Let’s be real, the holidays can feel like one big tug-of-war between fun and “falling off track.” But it doesn’t have to be all-or-nothing. The holidays don’t have to derail your progress or your peace. These simple habits are here to support your energy, mood, and metabolism so you can enjoy the season without starting over in January.
1. Fit in Fitness
Movement doesn’t have to be long or intense to count. A 10-minute walk, a gentle stretch, or a quick dance party in your kitchen still supports your body. Think “support,” not “should.”
Bonus benefits: Movement boosts your mood, improves digestion, reduces holiday stress, and keeps your metabolism humming even on your busiest days.
2. Don’t Skip Meals
Skipping meals to “save up” for a holiday dinner usually backfires. It leads to low energy, brain fog, headaches, irritability, and often overeating when you finally sit down to eat. Fueling consistently keeps your metabolism steady, your mood balanced, and helps you show up as your best self – not the hangry version of you circling the dessert table.
3. Bring a Healthy Dish
This isn’t about control, it’s about care. Bringing something nourishing ensures there’s at least one option that helps you feel good during and after the meal.
Easy swaps that still taste amazing:
– Greek yogurt instead of mayo in dips or deviled eggs
– Cottage cheese blended into mashed potatoes for creaminess
– Roasted veggies with olive oil and herbs festive and flavorful
4. Choose Your Splurges
You don’t need to say yes to everything on the buffet.

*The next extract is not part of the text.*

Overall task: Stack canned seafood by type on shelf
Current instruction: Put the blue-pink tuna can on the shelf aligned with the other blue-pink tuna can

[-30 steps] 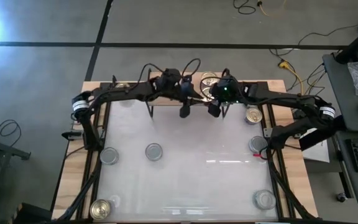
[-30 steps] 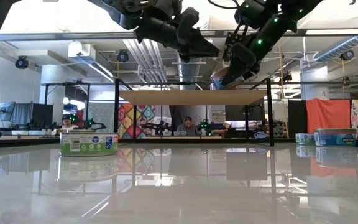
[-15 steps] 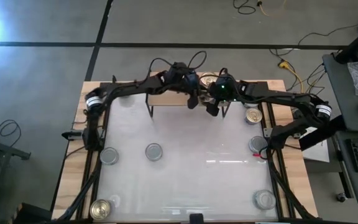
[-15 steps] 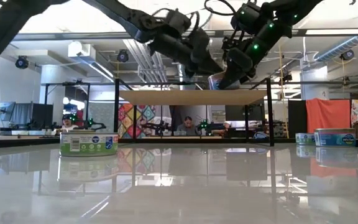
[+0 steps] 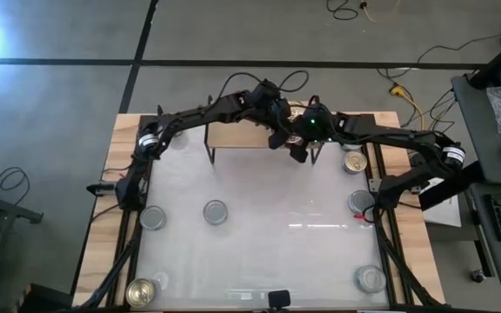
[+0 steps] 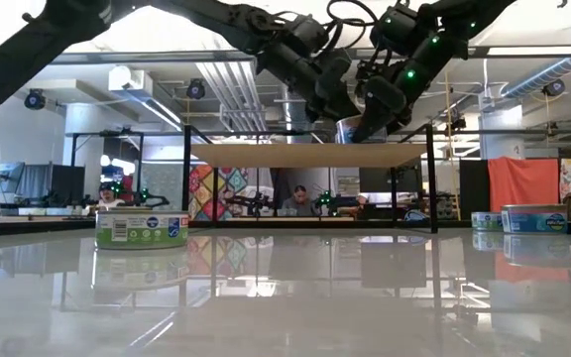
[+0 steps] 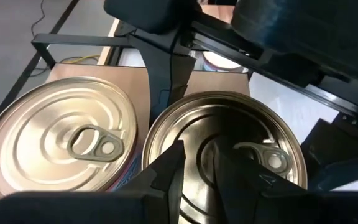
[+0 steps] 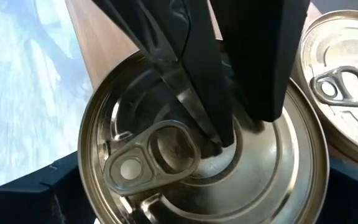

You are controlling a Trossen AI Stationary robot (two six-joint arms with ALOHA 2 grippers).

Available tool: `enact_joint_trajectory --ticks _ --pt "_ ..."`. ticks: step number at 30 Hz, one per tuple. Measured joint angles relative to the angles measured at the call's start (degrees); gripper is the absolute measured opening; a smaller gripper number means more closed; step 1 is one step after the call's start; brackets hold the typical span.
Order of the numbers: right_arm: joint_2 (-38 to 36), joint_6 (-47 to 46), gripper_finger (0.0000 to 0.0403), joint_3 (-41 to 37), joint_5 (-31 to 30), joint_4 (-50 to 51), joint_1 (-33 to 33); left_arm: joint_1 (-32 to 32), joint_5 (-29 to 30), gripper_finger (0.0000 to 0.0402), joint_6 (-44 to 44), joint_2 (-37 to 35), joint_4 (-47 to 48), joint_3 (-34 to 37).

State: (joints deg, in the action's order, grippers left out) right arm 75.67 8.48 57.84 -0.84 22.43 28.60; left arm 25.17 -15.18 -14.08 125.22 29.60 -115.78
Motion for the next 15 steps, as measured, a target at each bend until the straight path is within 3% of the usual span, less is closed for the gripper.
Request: enact_joint_trajectory --ticks 15 --pt "-2.1 1.8 0.0400 0.0 -0.2 5.8 0.2 -0.4 0.6 0.0074 0.2 1.1 -1.6 0.4"
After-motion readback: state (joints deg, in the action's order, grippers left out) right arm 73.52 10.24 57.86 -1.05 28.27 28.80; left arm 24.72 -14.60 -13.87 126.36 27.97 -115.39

Decide what’s truly worth it to you, that one nostalgic favorite or once-a-year treat, and savor it without guilt or rushing.

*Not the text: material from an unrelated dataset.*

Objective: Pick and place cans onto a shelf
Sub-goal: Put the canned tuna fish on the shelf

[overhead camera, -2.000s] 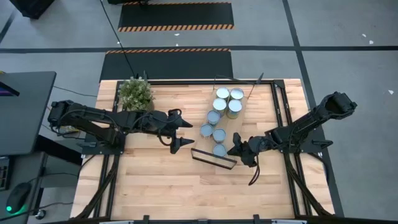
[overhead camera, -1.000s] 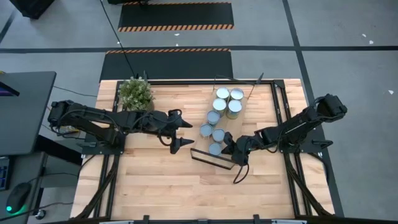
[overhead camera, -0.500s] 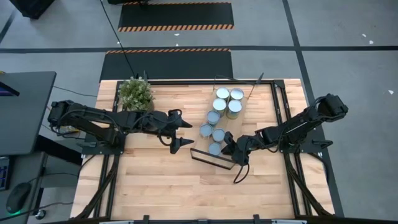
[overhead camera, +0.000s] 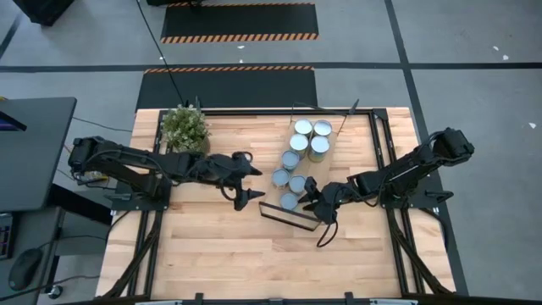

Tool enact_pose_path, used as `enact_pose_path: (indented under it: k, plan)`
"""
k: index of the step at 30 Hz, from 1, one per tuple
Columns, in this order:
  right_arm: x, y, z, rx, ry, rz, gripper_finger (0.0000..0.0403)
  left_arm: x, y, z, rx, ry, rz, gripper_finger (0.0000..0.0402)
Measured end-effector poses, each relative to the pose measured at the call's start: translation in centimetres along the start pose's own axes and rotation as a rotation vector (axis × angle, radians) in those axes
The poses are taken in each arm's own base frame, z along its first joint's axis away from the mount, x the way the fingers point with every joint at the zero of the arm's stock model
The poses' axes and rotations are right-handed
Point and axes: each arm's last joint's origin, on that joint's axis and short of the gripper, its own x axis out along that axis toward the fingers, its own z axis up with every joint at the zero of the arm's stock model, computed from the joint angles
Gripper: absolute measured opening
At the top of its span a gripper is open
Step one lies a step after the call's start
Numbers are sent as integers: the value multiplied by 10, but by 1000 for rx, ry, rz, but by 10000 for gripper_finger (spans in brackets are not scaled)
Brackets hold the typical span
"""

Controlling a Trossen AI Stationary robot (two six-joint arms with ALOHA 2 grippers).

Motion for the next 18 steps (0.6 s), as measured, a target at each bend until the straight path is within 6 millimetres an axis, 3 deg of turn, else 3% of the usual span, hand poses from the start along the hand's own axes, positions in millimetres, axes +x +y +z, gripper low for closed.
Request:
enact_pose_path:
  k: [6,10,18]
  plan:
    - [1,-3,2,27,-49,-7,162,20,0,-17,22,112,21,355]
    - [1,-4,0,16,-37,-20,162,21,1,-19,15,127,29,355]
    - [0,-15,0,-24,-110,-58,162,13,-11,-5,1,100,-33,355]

Eat it slowly, mindfully, and with full permission. Food isn’t just fuel, it’s also tradition, memory, and joy. Honor that and your body.
5. Think Color
The more colorful your plate, the more likely it’s packed with vitamins, antioxidants, and fiber that support energy and hormone balance.
Think: roasted carrots, sautéed greens, cranberry relish, jewel-toned salads with pomegranate seeds. Not only are they beautiful, but they’re doing your body some good.
6. Choose Drinks Wisely
Holiday drinks can sneak in sugar, fat, and hidden calories fast from hot cocoa with whipped cream to sugar-loaded lattes and creamy cocktails. If that’s your chosen splurge, great just be aware, not accidental.
If you choose to drink alcohol, go in with intention: alternate each alcoholic drink with water or club soda with lime, and be mindful of food choices after a few sips. Alcohol lowers inhibition and can lead to eating past fullness without realizing it.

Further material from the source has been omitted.